Collection entries:
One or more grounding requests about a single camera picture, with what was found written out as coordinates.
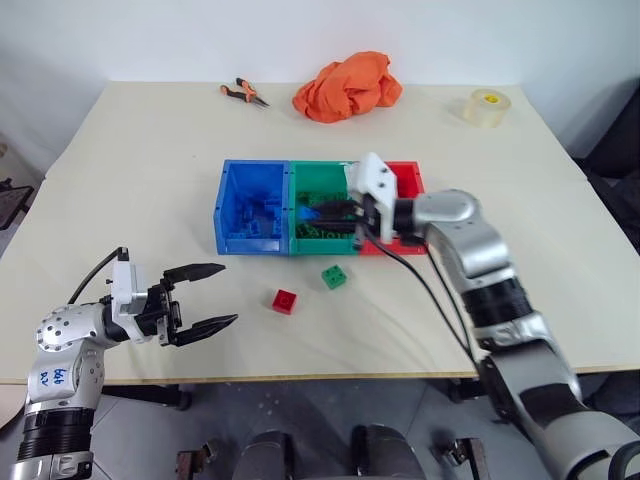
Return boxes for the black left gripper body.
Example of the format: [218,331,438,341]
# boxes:
[133,281,183,348]

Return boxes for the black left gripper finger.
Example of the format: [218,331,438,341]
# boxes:
[162,262,228,293]
[174,313,240,348]

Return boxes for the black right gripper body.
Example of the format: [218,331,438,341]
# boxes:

Task brief: An exact reprint of every record is required, with the pictures omitted.

Answer to the problem:
One or more grounding requests about a single camera picture, with what was found written out as coordinates.
Return boxes for the black left gripper body.
Example of the format: [218,331,438,341]
# boxes:
[133,281,183,348]

Return boxes for the black left gripper finger.
Example of the format: [218,331,438,341]
# boxes:
[162,262,228,293]
[174,313,240,348]

Return boxes for the black right gripper body.
Example of the format: [218,331,438,341]
# boxes:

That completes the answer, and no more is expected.